Data Examination, Editing, and Flagging

The main data examination and flagging tasks are:

listobs — summarize the contents of a MS
flagmanager — save and manage versions of the flagging entries in the MeasurementSet
plotms — interactive X-Y plotting and flagging of visibility data
flagdata — flagging (and unflagging) of specified data
msview — the CASA msview task can display (as a raster image) MS data, with some editing capabilities

These tasks allow you to list, plot, and/or flag data in a CASA MS.

Interactive X-Y Plotting and Flagging

The principal tool for making X-Y plots of visibility data is plotms (see “Data Examination and Editing”). Amplitudes and phases (among other things) can be plotted against several x-axis options.

Interactive flagging (i.e., “see it – flag it”) is possible on the plotms X-Y displays of the data. Since flags are inserted into the MeasurementSet, it is useful to backup (or make a copy) of the current flags before further flagging is done, using flagmanager. Copies of the flag table can also be restored to the MS in this way.

plotms can also be invoked without starting CASA. Launch it from the terminal with:

$ casaplotms &

Flag the Data Non-interactively

The flagdata task (”Data Examination and Editing”) will flag the visibility data set based on the specified data selections. The listobs task may be run (e.g. with verbose=True) to provide some of the information needed to specify the flagging scope. flagdata also contains autoflagging routines.

Viewing and Flagging the MS

The CASA task msview can be used to display the data in the MS as a (grayscale or color) raster image. The MS can also be edited (”Data Examination and Editing”).

Calibration

The major calibration tasks are:

setjy — Computes the model visibilities for a specified source given a flux density or model image, knows about standard calibrator sources
initweights — if necessary, supports (re-)initialization of the data weights, including an option for enabling spectral weight accounting
gencal — Creates a calibration table for known delay and antenna position offsets, opacities, and requantizer gains
bandpass — Solves for frequency-dependent (bandpass) complex gains
gaincal — Solves for time-dependent (frequency-independent) complex gains
fluxscale — Bootstraps the flux density scale from standard calibrators
polcal — polarization calibration
applycal — Applies calculated calibration solutions
clearcal — Re-initializes calibrated visibility data in a given MeasurementSet
listcal — Lists calibration solutions
plotms — Plots (and optionally flags) calibration solutions
uvcontsub — carry out uv-plane continuum subtraction for spectral-line data
split — write out a new (calibrated) MS for specified sources
cvel — Regrid a spectral MS onto a new frequency channel system

During the course of calibration, the user will specify a set of calibrations to pre-apply before solving for a particular type of effect, for example gain or bandpass or polarization. The solutions are stored in a calibration table (subdirectory) which is specified by the user, not by the task: care must be taken in naming the table for future use. The user then has the option, as the calibration process proceeds, to accumulate the current state of calibration in a new cumulative table. Finally, the calibration can be applied to the dataset.

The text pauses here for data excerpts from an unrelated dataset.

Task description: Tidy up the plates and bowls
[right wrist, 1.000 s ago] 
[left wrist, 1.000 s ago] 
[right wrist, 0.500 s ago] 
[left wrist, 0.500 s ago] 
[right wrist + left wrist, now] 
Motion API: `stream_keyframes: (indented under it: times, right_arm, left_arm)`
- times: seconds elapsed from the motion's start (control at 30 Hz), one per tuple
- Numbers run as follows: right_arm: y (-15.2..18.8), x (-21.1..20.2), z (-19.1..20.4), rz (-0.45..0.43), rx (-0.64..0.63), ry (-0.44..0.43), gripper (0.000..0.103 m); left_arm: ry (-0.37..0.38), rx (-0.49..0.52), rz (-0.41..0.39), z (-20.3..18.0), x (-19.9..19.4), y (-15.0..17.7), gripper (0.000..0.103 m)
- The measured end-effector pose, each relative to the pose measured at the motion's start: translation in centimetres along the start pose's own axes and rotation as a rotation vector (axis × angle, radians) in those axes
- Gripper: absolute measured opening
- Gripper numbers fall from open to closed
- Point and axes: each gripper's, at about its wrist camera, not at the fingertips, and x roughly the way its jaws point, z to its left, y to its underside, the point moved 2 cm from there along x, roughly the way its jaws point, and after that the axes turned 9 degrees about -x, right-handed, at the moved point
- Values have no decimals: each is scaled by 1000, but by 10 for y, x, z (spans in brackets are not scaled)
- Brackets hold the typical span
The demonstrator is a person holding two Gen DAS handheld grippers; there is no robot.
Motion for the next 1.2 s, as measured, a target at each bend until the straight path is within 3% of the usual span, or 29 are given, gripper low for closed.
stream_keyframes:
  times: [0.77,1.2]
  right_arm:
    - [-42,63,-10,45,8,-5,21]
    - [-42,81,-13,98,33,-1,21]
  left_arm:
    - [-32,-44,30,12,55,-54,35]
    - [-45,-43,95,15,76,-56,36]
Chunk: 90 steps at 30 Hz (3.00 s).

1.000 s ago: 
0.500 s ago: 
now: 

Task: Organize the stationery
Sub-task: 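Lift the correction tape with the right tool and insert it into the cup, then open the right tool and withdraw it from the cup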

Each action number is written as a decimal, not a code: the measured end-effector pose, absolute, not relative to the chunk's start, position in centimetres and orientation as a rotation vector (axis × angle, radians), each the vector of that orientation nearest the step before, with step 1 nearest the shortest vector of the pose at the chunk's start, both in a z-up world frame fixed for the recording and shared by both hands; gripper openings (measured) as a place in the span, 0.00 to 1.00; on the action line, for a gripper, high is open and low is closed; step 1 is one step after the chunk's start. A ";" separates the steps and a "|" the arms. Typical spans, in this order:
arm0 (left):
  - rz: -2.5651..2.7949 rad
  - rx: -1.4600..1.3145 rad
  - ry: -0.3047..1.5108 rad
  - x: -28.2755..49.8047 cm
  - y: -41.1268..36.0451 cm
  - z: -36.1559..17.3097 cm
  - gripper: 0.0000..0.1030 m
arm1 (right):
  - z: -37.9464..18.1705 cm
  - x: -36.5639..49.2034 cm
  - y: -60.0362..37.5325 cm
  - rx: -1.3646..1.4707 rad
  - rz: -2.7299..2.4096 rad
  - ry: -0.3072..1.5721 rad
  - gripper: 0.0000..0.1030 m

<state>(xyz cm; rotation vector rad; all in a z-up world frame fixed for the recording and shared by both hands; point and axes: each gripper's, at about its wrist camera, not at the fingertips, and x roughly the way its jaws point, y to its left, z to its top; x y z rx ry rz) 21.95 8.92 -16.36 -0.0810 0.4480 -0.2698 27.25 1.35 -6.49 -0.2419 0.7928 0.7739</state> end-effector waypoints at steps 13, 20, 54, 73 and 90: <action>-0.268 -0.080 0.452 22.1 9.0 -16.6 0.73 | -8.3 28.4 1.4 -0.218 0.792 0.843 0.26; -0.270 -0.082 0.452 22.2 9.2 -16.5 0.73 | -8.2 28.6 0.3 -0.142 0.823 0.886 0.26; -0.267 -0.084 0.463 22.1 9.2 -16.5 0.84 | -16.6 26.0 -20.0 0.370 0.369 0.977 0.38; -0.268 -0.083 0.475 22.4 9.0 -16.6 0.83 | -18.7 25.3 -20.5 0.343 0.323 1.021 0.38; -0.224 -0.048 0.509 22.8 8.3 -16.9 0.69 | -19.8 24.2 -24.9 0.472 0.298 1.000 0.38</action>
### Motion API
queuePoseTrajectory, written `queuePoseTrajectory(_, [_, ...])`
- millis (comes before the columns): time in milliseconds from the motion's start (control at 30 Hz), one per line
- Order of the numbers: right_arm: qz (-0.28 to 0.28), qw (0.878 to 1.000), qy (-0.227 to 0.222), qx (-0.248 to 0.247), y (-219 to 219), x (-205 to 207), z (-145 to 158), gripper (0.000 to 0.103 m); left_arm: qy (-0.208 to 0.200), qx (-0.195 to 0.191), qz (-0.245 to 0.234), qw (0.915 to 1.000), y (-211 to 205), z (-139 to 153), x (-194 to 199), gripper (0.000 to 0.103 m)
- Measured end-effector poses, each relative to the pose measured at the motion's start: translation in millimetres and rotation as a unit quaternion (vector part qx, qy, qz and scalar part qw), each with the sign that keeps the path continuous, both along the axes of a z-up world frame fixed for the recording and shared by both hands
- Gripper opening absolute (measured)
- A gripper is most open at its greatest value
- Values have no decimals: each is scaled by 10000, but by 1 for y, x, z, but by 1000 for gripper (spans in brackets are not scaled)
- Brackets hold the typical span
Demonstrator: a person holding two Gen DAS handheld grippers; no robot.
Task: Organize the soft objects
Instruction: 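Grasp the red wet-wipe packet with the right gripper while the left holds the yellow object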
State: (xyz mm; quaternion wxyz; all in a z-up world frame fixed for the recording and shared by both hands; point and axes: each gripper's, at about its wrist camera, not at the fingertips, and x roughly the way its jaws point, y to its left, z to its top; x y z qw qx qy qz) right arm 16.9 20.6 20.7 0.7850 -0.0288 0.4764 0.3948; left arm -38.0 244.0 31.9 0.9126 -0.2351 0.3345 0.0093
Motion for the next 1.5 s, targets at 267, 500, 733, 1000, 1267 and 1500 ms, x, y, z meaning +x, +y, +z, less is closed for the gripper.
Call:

See “Synthesis Calibration” for more information.

Prior Calibration

The setjy task calculates absolute fluxes for MeasurementSet base on known calibrator sources. This can then be used in later calibration tasks. Currently, setjy knows the flux density as a function of frequency for several standard VLA flux calibrators and solar system objects, and the value of the flux density can be manually inserted for any other source. If the source is not well-modeled as a point source, then a model image of that source structure can be used (with the total flux density scaled by the values given or calculated above for the flux density). Models are provided for the standard VLA calibrators and calculated for solar system objects.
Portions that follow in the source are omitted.